How to extract the full HTML source from the current page

Add-in Express™ Support Service
That's what is more important than anything else

How to extract the full HTML source from the current page
full html source code 
F André




Posts: 32
Joined: 2010-01-06
Hello,

I'm trying to extract the full HTML source code from the current page. I want to have the same result as when I do "View --> Source".

But these properties does not contain the "same" HTML, the DOCTYPE tag is missing for example :

HTMLDocument.documentElement.outerHTML
or
HTMLDocument.documentElement.innerHTML

Is there other property with the full HTML source code ?

thank you


André
Posted 04 Aug, 2011 09:09:17 Top
Sergey Grischenko


Add-in Express team


Posts: 7224
Joined: 2004-07-05
Hi André.

Did you try using the doctype property of the IHTMLDocument interface?
Posted 05 Aug, 2011 08:28:37 Top
F André




Posts: 32
Joined: 2010-01-06
Sorry I'm unable to reply, I get the error message "Message text." when I try to post...
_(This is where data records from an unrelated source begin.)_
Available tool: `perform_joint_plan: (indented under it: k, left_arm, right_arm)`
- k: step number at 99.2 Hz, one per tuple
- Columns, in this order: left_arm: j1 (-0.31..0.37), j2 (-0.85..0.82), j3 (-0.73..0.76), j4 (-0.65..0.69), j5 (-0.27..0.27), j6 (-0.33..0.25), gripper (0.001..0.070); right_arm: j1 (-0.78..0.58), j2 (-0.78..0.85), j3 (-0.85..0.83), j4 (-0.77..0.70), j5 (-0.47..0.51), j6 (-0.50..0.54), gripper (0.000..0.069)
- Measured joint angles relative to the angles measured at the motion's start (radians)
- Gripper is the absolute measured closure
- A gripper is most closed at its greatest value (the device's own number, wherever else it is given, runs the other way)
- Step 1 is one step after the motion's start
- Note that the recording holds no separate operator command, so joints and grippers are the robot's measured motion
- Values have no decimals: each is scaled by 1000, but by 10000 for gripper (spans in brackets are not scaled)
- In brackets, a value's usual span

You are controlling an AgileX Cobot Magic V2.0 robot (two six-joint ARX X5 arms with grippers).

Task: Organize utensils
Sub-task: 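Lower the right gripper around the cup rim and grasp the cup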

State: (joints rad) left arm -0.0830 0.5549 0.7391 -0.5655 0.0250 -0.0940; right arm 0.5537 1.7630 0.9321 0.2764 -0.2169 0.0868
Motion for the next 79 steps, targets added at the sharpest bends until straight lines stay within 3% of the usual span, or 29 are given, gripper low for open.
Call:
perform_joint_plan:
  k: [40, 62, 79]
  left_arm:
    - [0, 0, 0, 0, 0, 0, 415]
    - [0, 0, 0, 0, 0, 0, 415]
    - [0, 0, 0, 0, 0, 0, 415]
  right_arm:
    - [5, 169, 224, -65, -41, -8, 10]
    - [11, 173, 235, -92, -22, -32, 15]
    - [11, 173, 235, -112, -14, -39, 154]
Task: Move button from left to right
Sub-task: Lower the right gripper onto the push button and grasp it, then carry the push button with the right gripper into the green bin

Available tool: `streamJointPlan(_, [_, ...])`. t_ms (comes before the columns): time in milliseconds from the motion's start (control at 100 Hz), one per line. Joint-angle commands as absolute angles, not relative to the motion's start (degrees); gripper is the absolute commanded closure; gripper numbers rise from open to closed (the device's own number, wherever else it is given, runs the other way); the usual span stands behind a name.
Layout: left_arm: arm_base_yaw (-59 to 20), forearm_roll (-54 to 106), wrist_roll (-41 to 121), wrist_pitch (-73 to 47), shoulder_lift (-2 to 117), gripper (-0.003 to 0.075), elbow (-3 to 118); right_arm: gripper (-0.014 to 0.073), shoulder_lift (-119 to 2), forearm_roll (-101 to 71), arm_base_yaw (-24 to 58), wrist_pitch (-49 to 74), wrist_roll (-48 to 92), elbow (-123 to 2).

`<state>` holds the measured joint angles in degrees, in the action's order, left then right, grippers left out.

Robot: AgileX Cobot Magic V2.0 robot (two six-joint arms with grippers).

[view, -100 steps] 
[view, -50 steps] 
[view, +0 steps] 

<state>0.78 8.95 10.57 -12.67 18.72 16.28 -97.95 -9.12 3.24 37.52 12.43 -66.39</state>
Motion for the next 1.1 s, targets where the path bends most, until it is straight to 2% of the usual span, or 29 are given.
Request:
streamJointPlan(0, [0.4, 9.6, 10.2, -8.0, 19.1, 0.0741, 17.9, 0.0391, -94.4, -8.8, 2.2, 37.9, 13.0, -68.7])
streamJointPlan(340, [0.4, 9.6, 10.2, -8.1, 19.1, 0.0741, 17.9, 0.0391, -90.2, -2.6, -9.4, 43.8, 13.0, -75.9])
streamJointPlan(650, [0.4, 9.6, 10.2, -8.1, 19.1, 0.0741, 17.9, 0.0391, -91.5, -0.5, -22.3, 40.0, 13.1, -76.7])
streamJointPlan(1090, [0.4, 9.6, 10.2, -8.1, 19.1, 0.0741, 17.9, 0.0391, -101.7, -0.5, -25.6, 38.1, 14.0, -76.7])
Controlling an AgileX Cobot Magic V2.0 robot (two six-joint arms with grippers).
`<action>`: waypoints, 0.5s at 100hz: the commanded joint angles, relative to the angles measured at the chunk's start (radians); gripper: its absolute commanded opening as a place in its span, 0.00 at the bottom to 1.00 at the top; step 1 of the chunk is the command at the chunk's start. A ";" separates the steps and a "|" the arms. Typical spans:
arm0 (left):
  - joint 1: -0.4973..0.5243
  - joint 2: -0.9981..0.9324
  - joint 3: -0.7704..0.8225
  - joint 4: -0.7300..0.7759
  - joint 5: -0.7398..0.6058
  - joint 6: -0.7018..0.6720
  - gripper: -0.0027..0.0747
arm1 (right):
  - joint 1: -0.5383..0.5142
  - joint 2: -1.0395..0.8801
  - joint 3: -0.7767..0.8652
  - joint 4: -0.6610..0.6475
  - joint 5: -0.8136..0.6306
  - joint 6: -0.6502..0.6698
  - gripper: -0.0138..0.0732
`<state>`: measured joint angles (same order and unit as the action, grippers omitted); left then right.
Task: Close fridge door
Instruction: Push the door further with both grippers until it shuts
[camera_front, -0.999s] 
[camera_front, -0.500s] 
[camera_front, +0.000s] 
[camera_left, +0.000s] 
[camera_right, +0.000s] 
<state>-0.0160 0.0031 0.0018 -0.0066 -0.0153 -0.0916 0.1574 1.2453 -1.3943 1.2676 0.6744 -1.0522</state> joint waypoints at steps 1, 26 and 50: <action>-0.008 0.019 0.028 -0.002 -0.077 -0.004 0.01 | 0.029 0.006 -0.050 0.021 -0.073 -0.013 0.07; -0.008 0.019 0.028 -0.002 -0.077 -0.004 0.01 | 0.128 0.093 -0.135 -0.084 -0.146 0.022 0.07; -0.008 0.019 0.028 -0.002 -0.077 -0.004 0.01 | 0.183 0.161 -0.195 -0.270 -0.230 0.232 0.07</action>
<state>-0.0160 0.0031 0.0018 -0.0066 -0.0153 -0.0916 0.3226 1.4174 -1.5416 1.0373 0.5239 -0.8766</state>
do you filter contents ? I have some links on the reply.
Posted 22 Aug, 2011 04:53:33 Top
F André




Posts: 32
Joined: 2010-01-06
Hello Sergey,

finally I used this framwork for this task : csEXWB (http://tinyurl.com/yw3c25)

Because concatenating the doctype will not give me the full HTML source as you can get from "View --> Source".

It seems that PInvokes are necessary to get the HTML source.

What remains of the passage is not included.